Eu tinha feito isto há algum tempo, não me lembrava mais e depois me surpreendi com os resultados.
O problema sempre é o nosso cérebro que é um estranho íntimo que desconhecemos.
Aquele inimigo oculto que fingimos não conhecer e que nos sabota todo tempo para agir no automático e com preguiça não mudar por insistência por que dá trabalho.
Afinal? Mudar pra que? Pra que mudar se perdermos tempo e pode não dar certo.
Explico isto de uma forma racional.
Não me lembro há algum tempo de não acordar sem dores ou aquela sensação de que é bom sentir livre e de se livrar de uma culpa de não ter feito nada.
Mas hoje, não reclamei silenciosamente, apenas resmungando porque poderei aos ouvidos indiscretos parecer sensível demais e um covarde.
Afinal, dizia meu pai, homem não chora!
Reclamar pra que?
Remédios não são alimentos e deixam sempre uma sensação de vazio em nossa mente como fôssemos cúmplices de alguma doença.
Drogas são aquelas que viciam inclusive o tal do café e sua substância cafeína, viciante e inocente que a médio prazo desperta em nosso organismo doenças como o câncer que assombra nossas noites como um terrível filme de terror.
Mas voltando a vaca fria saudável, a farinha branca considerada a rainha dos alimentos que traz o pão todos os dias, alimento democrático ao alcance de todas as classes sociais, invejada pelo políticos e com uma versatilidade enorme de levar ao paraíso com doces e recheios, torna-se uma inimiga poderosa da saúde física quando se junta ao cérebro para nos trair como um alimento saudável e saboroso.
O pão não merece este rótulo, mas o nosso cérebro em campanha frenética esconde de nós que este sagrado alimento ajuda entupir os vasos sanguíneos aumentando o colesterol e triglicerídeos.
O pão acumula gorduras e enche de energia excessiva com carboidratos deixando nossas cinturas igual há um pilão.
Depois, as mulheres acusam entre si este estrago e culpam a tal cereja do bolo daquele aniversário esquecido.
O bolo é uma ótima desculpa para o ócio, pois a farinha tira a disposição física junto com o falso açúcar que vigia nosso cérebro, ainda mais para fingir que o nosso mundo pode ser visto com uma lente cor de rosa com tantas recompensas.

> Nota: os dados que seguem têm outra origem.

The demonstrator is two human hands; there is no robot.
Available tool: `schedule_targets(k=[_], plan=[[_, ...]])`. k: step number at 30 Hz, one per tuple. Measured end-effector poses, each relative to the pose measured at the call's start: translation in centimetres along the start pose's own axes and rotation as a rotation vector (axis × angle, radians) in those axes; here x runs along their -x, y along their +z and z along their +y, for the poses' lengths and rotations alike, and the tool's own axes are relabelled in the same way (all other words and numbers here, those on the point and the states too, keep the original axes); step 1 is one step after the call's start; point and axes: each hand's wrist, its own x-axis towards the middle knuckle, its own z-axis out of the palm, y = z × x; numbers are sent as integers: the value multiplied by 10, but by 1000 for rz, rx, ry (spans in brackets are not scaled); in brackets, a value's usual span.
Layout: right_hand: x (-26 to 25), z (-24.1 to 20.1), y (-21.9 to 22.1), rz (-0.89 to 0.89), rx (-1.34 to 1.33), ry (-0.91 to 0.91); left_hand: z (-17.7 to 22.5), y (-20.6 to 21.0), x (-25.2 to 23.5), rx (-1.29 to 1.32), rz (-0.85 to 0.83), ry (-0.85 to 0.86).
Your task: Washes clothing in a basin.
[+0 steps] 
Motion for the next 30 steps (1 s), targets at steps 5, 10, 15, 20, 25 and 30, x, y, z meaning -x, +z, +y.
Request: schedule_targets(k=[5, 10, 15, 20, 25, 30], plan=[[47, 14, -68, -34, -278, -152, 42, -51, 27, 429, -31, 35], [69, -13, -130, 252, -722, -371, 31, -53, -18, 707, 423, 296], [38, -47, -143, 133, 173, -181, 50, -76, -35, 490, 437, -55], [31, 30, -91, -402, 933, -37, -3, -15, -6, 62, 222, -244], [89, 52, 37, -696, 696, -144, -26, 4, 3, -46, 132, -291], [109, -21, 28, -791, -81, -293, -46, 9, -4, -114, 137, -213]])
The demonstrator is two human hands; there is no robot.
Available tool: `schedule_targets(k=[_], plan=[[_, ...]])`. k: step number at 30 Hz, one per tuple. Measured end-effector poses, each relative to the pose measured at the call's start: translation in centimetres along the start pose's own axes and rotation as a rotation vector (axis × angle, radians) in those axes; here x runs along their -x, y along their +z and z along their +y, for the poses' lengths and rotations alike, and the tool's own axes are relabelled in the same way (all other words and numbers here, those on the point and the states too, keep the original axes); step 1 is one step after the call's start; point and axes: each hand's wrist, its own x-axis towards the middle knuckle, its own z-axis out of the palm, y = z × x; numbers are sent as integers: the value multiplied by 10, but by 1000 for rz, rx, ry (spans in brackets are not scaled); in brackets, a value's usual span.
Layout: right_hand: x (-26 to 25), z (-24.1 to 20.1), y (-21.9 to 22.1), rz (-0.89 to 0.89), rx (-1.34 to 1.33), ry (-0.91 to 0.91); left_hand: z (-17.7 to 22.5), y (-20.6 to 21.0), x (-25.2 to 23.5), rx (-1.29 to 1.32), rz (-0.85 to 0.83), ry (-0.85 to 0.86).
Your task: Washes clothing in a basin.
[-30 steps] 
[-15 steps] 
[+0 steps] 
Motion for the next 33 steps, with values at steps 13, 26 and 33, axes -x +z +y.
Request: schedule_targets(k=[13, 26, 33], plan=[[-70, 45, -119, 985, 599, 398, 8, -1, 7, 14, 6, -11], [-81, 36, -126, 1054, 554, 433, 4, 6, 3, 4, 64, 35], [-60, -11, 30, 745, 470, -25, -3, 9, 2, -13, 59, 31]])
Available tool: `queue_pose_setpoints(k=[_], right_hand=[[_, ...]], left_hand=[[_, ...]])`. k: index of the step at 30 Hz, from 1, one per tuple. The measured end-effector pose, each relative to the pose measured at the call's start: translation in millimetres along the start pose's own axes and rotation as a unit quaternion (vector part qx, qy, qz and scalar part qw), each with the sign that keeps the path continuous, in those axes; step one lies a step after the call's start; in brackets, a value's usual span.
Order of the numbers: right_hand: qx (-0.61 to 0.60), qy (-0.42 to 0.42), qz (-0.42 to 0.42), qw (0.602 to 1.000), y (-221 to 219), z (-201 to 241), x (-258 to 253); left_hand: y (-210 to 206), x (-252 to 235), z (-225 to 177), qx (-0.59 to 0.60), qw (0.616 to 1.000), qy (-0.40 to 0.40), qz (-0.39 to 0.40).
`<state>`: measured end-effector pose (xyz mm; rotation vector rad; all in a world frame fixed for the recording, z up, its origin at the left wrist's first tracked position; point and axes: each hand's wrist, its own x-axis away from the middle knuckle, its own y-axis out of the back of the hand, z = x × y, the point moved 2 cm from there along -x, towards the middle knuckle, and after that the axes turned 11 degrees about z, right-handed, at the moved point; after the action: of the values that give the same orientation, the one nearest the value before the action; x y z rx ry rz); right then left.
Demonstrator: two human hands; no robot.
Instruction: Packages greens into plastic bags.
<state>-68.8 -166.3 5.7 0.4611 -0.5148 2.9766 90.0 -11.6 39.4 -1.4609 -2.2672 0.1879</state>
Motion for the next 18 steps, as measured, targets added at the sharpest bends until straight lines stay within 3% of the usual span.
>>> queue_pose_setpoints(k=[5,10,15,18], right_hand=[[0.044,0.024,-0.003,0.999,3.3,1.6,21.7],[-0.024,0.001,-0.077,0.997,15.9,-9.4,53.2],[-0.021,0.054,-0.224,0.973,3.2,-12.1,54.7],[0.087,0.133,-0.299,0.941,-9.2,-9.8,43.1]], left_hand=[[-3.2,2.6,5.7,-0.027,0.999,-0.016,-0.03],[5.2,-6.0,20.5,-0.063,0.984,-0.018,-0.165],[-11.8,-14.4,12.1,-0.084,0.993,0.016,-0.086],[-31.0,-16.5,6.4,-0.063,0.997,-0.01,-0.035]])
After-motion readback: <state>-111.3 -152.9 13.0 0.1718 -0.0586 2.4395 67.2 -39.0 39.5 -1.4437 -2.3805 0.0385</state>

Nosso cérebro é um viciado em drogas inúteis se comportando como um grande amigo e raciocina irresponsavelmente sem o nosso consentimento de controlar o resto do corpo.
Hoje, acordei sem dores em nenhum lugar deste pobre corpo em ritmo de fim de festa.
Não fiz as minhas orações silenciosas que faço ao se deitar e ao se levantar.
Hoje, pela enésima vez o Criador me mostrou que nosso cérebro é o responsável por boa parte de nossas doenças, assim como Joaquim José dos Reis, aquele conspirador ousou trair Tiradentes.
Estou há 4 dias sem comer aquele pão nosso de cada dia e como meu sangue está se livrando aos poucos das impurezas que a farinha de trigo sabota nosso organismo, estas mudanças deixa o cérebro mal humorado e o corpo com aquela sensação que pode ser feliz sem culpa.
Este ano esqueci de comprar o pão ázimo, o pão simbólico da passagem e sem a farinha de trigo usei criatividade para deixar o pão esquecido em algum lugar distante do meu cérebro.
Hoje, acordei sem nenhuma dor no corpo e como tal não precisarei sucumbir a esta tortura física as juntas dos dedos das mãos ou nas costas como se tivesse carregando todo fardo do mundo e que deixei para trás minha ingenuidade da infância perdida ou as dores do pobre joelho que carrega este corpo pesado na velhice que estou tentando descobrir como escapar para atravessar o outro lado incólume e ciente de que deixei algum legado para alguém.
Hoje, estou aqui perto de casa cumprindo meu dever de ir ao médico de olhos para não perder de vista a saudade daqueles que se foram.
Hoje, lembre que é dia de Tiradentes que foi traído pelo seu inimigo oculto e não devo esquecer desta data simbólica sobre confiança.